Uma versão AMP rápida, mas limitada para campanhas, pode prejudicar monetização. Uma versão responsiva completa, mas lenta, pode prejudicar audiência. Uma remoção mal feita pode gerar erros e perda de tráfego. Uma permanência sem manutenção pode acumular problemas no Search Console.

Por isso, a análise correta precisa responder algumas perguntas:

  • a versão responsiva passa nos Core Web Vitals?
  • a versão AMP ainda recebe tráfego relevante?
  • existem erros AMP no Search Console?
  • as campanhas funcionam melhor ou pior no AMP?
  • o portal depende de funcionalidades que o AMP limita?
  • a remoção já tem plano de redirecionamento?

Só depois dessas respostas é possível decidir com segurança.

A ServerDo.in é especialista em portais de conteúdo

A discussão sobre AMP é parte de uma decisão maior: como manter um portal rápido, estável, preparado para audiência mobile e capaz de monetizar bem.

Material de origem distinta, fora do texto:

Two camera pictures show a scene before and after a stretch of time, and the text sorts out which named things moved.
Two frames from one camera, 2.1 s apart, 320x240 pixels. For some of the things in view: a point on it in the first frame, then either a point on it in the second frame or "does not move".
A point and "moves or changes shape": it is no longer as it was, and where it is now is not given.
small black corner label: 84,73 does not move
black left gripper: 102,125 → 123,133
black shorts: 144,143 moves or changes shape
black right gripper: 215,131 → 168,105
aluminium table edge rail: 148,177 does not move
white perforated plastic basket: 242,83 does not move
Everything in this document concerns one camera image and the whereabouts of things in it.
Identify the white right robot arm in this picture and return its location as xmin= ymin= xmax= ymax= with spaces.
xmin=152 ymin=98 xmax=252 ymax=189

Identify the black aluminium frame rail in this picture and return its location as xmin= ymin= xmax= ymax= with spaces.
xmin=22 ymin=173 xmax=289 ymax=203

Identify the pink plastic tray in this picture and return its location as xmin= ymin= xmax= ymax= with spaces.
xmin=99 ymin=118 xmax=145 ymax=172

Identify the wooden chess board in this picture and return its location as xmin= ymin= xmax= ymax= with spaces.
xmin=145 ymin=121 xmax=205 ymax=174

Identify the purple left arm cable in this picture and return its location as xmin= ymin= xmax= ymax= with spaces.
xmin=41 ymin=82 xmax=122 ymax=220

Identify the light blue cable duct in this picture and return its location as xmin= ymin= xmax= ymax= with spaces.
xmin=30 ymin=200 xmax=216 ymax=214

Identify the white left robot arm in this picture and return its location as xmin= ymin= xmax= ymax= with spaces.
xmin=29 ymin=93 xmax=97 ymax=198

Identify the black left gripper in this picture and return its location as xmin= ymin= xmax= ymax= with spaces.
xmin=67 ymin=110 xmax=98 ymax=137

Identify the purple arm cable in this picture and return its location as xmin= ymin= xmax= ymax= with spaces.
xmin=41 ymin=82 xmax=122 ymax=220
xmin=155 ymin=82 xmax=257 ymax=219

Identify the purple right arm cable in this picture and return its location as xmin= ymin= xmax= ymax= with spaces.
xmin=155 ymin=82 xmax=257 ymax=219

A ServerDo.in acompanha portais de conteúdo considerando infraestrutura, cache, CDN, WordPress, PageSpeed, Core Web Vitals, Google Discover, campanhas publicitárias e rotinas editoriais. Esse conjunto importa porque um portal não é apenas um site. É uma operação de audiência e faturamento.

Se você administra um portal de notícias, conheça nossa página de hospedagem especializada para portais de conteúdo e veja como ajudamos veículos digitais a crescer com mais performance, estabilidade e suporte técnico próximo.

Conclusão: ainda vale usar AMP em 2026?

Sim, ainda pode valer. Mas não como regra automática.

AMP foi fundamental para portais de notícias durante muitos anos, especialmente quando a experiência mobile da versão responsiva era ruim e a internet móvel brasileira ainda impunha muitas limitações. Ele ajudou leitores, publishers e buscadores a lidarem com páginas mais rápidas em um momento importante da web.

Mas em 2026, a pergunta não é “AMP é bom ou ruim?”.

A pergunta correta é: “a versão responsiva do meu portal já entrega uma experiência igual ou melhor que a versão AMP?”

Se a resposta for não, mantenha AMP e continue melhorando a versão principal. Se a resposta for sim, planeje a remoção com cuidado, redirecionamentos e janelas de monitoramento.

Quer saber se seu portal está preparado para desabilitar o AMP e se já entraga uma boa performance no CWV? Solicite um diagnóstico com nossos especialistas

Perguntas frequentes sobre AMP em 2026

AMP ainda é obrigatório para aparecer no Google?

Não. Desde a atualização de experiência de página implementada a partir de junho de 2021, AMP deixou de ser requisito para o carrossel de Top Stories no mobile. O foco passou a ser a experiência da página, incluindo os Core Web Vitals.

Remover AMP pode derrubar meu tráfego?

Pode, se a remoção for feita sem planejamento ou se a versão responsiva for mais lenta que a versão AMP. Por isso a ServerDo.in recomenda comparar desempenho, criar redirecionamentos e monitorar cada etapa.

Quando devo manter AMP?

Mantenha AMP quando ele ainda entrega desempenho superior, recebe tráfego relevante, está válido no Search Console e não prejudica campanhas ou funcionalidades importantes do portal.